RESUMEN Y RECOMENDACIONES

● La neumonía es una causa importante de infección neonatal y contribuye de manera importante a la mortalidad infantil en todo
el mundo. En los países ricos en recursos, la incidencia estimada de neumonía en los recién nacidos a término es <1 por ciento y
aumenta al 10 por ciento en los recién nacidos prematuros. (Ver 'Introducción' arriba y 'Epidemiología' encima.)
● La neumonía neonatal se puede clasificar por la edad del bebé de la siguiente manera:

• Neumonía de inicio temprano (≤3 días), que generalmente se adquiere de la madre durante el trabajo de parto o el parto. (Ver
'Neumonía de inicio precoz' encima.)

• La neumonía de inicio tardío (> 3 días de edad) generalmente se debe a organismos nosocomiales de colonización previa del bebé
o transmisión de proveedores de atención o equipo contaminado. (Ver 'Neumonía de inicio tardío' encima.)

● Hay una gran cantidad de patógenos virales, bacterianos y fúngicos que causan neumonía neonatal ( tabla 1 ).
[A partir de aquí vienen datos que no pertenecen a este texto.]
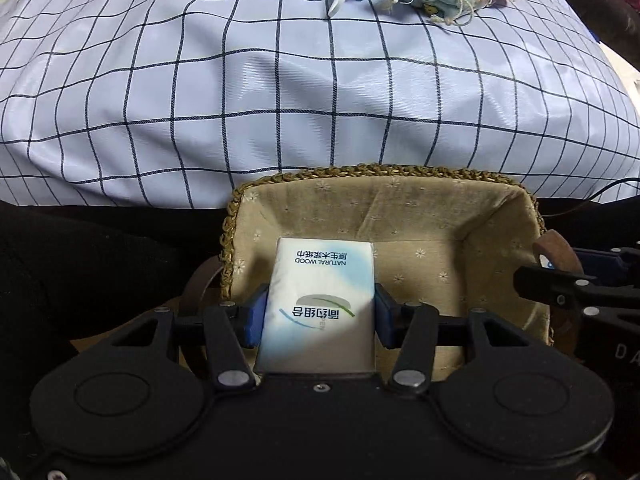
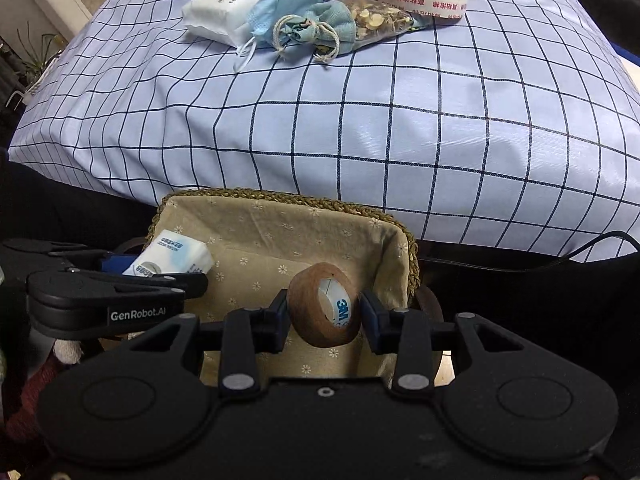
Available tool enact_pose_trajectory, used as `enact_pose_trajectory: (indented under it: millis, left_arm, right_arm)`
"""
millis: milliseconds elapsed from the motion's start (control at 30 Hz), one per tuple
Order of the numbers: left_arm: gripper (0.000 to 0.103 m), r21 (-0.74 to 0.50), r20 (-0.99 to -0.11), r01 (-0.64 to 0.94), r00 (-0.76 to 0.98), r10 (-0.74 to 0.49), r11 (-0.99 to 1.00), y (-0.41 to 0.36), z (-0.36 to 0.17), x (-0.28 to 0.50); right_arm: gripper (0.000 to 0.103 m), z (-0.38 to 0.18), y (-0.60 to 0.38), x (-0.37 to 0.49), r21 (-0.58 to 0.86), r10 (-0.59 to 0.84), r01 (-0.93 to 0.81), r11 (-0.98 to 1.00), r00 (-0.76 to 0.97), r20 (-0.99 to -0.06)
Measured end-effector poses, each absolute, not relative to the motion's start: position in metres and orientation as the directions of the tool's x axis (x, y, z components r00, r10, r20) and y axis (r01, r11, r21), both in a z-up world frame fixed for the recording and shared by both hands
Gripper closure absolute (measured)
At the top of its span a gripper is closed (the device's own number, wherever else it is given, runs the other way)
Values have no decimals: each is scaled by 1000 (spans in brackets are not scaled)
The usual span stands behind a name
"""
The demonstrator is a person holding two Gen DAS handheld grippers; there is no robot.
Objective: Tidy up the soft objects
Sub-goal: 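Open the left gripper releasing the tissue pack while the right releases the tape, then move both tools back from the basket to the pile on the bed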
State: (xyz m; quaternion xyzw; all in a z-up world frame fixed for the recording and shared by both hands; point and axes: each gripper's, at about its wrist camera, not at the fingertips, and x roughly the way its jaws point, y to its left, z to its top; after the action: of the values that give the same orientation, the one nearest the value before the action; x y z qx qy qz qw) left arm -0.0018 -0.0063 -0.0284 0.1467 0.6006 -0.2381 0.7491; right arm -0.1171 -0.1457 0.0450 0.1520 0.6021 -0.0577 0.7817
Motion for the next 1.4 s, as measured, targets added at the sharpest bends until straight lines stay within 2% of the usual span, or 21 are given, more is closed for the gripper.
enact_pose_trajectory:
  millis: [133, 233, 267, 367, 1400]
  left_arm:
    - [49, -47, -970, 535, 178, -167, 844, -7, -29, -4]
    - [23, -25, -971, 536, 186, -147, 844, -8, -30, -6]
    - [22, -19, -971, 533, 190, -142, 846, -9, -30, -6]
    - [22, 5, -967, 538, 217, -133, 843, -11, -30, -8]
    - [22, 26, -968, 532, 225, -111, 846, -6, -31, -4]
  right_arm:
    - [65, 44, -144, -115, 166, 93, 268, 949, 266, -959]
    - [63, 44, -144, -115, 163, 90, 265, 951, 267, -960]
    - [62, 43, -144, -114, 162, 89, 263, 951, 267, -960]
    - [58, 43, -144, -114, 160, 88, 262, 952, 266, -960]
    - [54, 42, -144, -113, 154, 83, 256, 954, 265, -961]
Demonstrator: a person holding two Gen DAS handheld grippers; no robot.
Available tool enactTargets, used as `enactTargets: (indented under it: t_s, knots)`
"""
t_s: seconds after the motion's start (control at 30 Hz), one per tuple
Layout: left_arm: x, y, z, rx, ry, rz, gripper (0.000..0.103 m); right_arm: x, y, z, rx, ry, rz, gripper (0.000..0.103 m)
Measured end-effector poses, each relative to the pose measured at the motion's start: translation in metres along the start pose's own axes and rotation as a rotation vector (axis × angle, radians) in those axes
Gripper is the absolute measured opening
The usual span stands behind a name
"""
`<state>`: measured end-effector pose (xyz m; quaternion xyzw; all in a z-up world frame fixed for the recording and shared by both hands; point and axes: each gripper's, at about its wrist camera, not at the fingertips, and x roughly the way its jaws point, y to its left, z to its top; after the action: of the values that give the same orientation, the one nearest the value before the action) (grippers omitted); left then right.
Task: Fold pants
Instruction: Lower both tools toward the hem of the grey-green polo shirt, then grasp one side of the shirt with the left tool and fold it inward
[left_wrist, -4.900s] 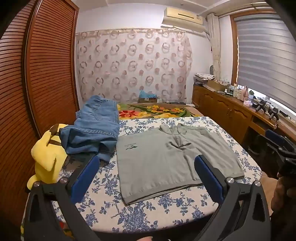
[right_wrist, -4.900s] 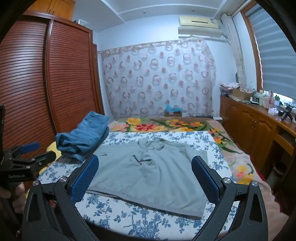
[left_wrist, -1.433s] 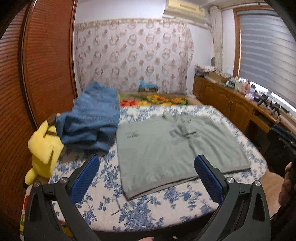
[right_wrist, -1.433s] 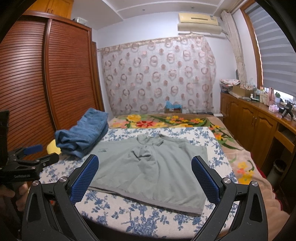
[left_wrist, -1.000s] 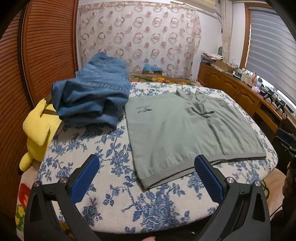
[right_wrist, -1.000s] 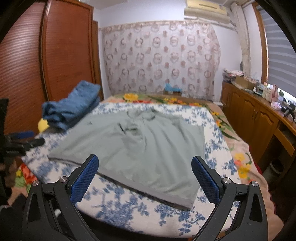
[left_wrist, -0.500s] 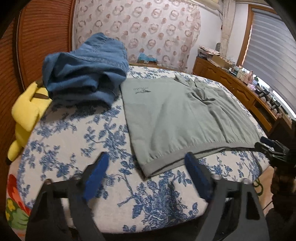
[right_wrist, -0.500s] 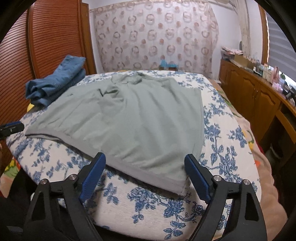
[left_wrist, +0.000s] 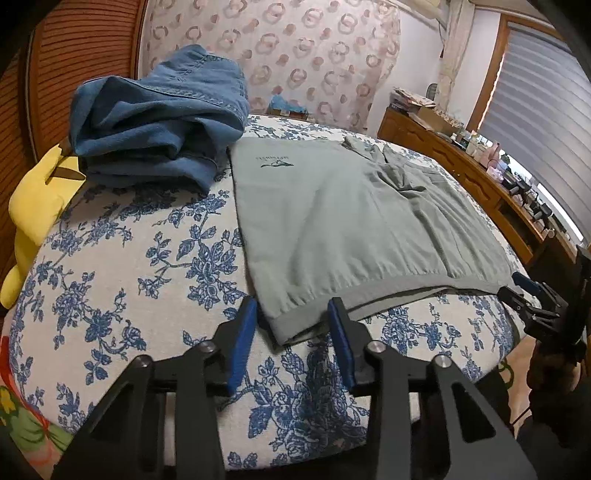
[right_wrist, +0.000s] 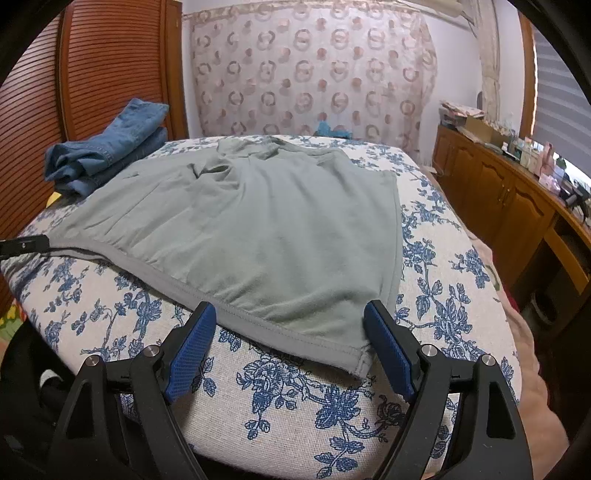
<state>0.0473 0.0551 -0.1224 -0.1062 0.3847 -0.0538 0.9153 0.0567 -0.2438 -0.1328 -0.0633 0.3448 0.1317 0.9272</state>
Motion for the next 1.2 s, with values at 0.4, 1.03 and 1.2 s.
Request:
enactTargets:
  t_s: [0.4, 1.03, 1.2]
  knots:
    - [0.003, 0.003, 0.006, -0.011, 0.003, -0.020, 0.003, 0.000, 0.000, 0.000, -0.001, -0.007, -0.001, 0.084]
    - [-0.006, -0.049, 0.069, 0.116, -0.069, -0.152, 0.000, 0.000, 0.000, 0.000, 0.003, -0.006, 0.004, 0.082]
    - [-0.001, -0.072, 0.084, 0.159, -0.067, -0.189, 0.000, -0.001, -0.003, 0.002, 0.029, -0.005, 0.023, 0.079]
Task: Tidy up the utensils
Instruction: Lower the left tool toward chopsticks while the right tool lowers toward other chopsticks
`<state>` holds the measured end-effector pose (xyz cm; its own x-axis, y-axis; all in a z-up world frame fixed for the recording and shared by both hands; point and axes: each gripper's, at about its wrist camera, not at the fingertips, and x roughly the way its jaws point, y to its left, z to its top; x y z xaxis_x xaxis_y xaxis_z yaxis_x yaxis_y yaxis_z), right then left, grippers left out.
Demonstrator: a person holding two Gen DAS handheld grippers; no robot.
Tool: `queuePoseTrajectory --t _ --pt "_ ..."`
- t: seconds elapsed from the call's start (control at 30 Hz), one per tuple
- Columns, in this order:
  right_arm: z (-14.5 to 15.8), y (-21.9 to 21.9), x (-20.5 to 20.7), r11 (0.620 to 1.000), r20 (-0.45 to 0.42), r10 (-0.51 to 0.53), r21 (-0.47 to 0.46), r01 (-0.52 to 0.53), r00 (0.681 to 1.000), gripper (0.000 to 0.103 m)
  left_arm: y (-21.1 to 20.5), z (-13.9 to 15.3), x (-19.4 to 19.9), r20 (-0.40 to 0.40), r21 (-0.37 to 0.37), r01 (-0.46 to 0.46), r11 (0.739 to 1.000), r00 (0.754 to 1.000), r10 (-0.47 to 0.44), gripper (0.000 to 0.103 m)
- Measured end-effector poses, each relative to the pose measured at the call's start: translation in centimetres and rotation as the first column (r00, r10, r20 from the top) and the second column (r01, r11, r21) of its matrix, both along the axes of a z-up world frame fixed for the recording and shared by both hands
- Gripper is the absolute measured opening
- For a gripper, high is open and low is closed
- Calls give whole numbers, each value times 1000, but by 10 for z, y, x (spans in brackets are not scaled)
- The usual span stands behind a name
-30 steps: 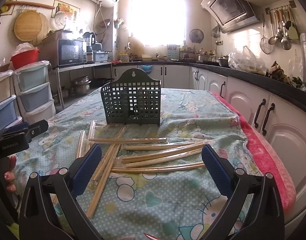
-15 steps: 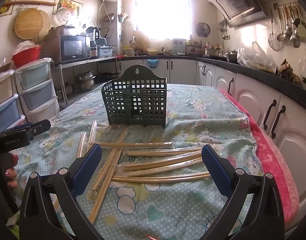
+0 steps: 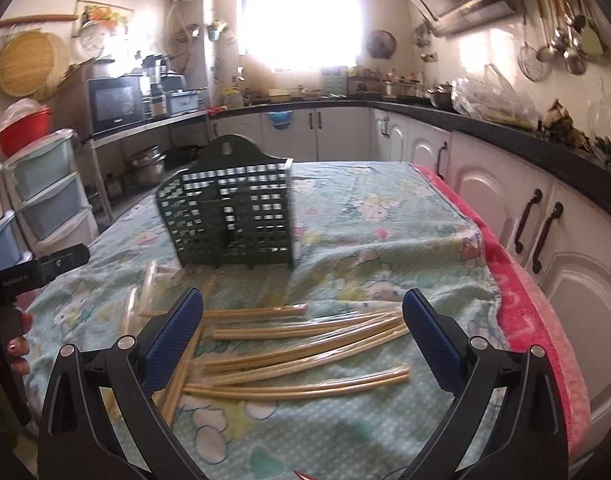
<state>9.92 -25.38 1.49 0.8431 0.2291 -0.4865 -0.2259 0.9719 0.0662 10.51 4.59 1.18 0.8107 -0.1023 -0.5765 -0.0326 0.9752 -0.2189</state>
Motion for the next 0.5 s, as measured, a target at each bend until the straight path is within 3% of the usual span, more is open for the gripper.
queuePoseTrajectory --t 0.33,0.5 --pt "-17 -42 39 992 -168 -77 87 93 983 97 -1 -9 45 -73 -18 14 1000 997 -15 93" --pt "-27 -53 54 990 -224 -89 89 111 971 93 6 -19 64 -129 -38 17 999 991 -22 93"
La neumonía
bacteriana de inicio precoz es más comúnmente causada por el estreptococo del grupo B. (Ver 'Microbiología' encima.)

● Los factores de riesgo asociados con la neumonía de inicio temprano incluyen rotura prolongada de las membranas fetales (> 18
horas), amnionitis materna, parto prematuro, taquicardia fetal y fiebre intraparto materna. La enfermedad de inicio tardío se asocia
con ventilación mecánica, anomalías de las vías respiratorias, hospitalización prolongada y aspiración de contenidos
gastrointestinales debido a un deterioro neurológico. (Ver 'Factores de riesgo' encima.)

● La neumonía de inicio precoz se presenta comúnmente con dificultad respiratoria a partir del nacimiento o poco después. Otras
manifestaciones clínicas, también observadas en la enfermedad de inicio tardío, son inespecíficas e incluyen inestabilidad de la
temperatura, apnea, letargo, taquicardia, mala perfusión, taquipnea y mala alimentación. (Ver 'Manifestaciones clínicas' encima.)

● El diagnóstico de neumonía neonatal se basa en una combinación de hallazgos clínicos, radiográficos y microbiológicos. (Ver
'Diagnóstico' encima.)

● Los bebés con neumonía deben ser tratados con antibióticos empíricos que brindan una amplia cobertura para los patógenos más
probables. La elección del régimen de antibióticos depende del momento de inicio de la enfermedad (inicio temprano versus tardío)
y de los patrones locales de resistencia a los antibióticos. Para la mayoría de los recién nacidos a término con neumonía de inicio
temprano, sugerimos una cobertura empírica inicial con ampicilina y gentamicina ( Grado 2C ). Para la mayoría de los neonatos
a término con neumonía de inicio tardío, sugerimos una cobertura empírica inicial con vancomicina más un aminoglucósido (p.
ej., gentamicina) ( Grado 2C ). Cuando los resultados de las pruebas microbiológicas están disponibles, la terapia con antibióticos se
dirige hacia el patógeno específico. (Ver 'Tratamiento' encima.)

● El pronóstico de la neumonía neonatal depende de la gravedad de la enfermedad, la edad gestacional del paciente, las condiciones
médicas subyacentes y el organismo infeccioso. (Ver 'Salir' encima.)